On behalf of a public organization, HDS assessed the risk of environmental impact related to road salts across ten (10) Road Salt Storage and Handling Centers (RSSHC) located near vulnerable zones. The mandate combined field audits, water sampling (surface and groundwater), regulatory review (Rneige), and costed action plans to reduce environmental impacts and support continuous improvement.

Several centers were constructed prior to the current regulatory framework (Rneige). Consequently, they were not designed to meet modern requirements (sealing/waterproofing, water collection, abrasive storage), even though they are located near sensitive receptors such as wetlands, watercourses, private wells, and flood zones.
Handling operations (loading/mixing), outdoor storage of abrasives, and the varying condition of paved surfaces can generate runoff high in salts (chlorides/sodium) and suspended solids. This poses potential risks to surface water, wetlands, and local private wells not connected to the municipal aqueduct.
To guide an improvement program, a comparable profile across all sites is required: standardized audits, outlet identification, sampling data, and structured findings. Without this foundation, prioritizing investments (collection, drainage, covering, repairs) remains difficult to justify and plan.
HDS conducted field audits, completed characterization sheets based on best practices, and prepared summary maps for each center (buildings, handling areas, abrasives, drainage, outlets, sensitive receptors). This provided a comparable and actionable diagnosis for each of the ten (10) RSSHCs targeted by the mandate.
The mandate included surface water sampling at presumed outlets (and occasionally upstream/downstream) as well as groundwater sampling via on-site wells or from participating neighboring residents. Analyses focused on TSS and PH C10-C50 (per Rneige references), along with salinity indicators (chlorides, sodium, conductivity) to quantify salt influence.
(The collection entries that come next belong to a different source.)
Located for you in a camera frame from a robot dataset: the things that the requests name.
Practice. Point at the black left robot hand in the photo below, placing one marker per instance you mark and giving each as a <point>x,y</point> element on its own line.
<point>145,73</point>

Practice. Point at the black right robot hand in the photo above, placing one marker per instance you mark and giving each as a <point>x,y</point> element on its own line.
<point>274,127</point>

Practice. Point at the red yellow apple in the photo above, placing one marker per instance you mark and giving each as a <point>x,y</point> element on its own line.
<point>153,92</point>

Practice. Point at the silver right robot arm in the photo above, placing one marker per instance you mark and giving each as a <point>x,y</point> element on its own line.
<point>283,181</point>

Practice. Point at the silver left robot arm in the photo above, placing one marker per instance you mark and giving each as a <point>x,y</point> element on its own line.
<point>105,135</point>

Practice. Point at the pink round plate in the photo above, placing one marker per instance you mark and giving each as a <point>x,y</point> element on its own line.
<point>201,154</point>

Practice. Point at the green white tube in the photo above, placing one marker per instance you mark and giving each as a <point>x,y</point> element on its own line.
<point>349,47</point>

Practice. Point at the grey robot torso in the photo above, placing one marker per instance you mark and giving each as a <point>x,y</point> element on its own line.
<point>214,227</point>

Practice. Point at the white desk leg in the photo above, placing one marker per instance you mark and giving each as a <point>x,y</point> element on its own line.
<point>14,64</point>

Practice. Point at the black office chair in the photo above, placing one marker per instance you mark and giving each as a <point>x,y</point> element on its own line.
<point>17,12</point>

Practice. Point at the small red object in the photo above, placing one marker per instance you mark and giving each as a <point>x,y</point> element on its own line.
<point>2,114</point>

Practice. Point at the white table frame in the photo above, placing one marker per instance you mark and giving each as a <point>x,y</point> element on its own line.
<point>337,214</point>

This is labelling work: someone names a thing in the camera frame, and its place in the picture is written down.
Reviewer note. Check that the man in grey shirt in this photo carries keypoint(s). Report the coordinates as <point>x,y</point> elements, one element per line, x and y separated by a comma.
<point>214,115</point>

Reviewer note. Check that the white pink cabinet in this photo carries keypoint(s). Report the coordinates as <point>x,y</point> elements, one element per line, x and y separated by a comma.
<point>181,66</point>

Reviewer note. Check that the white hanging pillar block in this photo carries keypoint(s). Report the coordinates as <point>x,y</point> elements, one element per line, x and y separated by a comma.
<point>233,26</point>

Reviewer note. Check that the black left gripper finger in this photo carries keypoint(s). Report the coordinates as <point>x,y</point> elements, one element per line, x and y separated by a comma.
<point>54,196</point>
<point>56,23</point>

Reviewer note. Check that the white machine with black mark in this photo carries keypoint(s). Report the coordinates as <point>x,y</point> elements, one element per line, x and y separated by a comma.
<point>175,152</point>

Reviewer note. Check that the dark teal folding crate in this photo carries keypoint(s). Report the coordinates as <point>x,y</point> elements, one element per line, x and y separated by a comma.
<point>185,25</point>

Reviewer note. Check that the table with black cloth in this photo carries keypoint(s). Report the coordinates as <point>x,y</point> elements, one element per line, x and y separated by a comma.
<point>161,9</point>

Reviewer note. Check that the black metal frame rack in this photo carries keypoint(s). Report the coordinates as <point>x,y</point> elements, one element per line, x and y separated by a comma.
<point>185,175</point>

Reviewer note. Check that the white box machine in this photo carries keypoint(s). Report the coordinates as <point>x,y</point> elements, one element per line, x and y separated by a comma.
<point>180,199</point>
HDS verified relevant Rneige requirements (Articles 8 to 11) and proposed an action plan for each center describing: impact reduction measures, site layout options (waterproofing, clean water diversion, collection/capture), operational requirements (inspection, sampling, registries), and summary budget estimates with inter-site prioritization.
The client now possesses a structured diagnosis for ten (10) RSSHCs, detailing environmental issues, sensitive points, outlets, surface conditions, and operational practices. This shared baseline facilitates the proactive management of impacts associated with the road salt life cycle.
Costed and prioritized action plans transform observations into decisions: what to do, where to act first, and which projects/studies to launch to move toward more robust practices and regulatory compliance.
By combining audits, sampling, and operational recommendations (inspections, registries, abrasive management, water collection), the project equips the client to reduce saline discharges, better protect sensitive environments, and standardize practices across all its centers.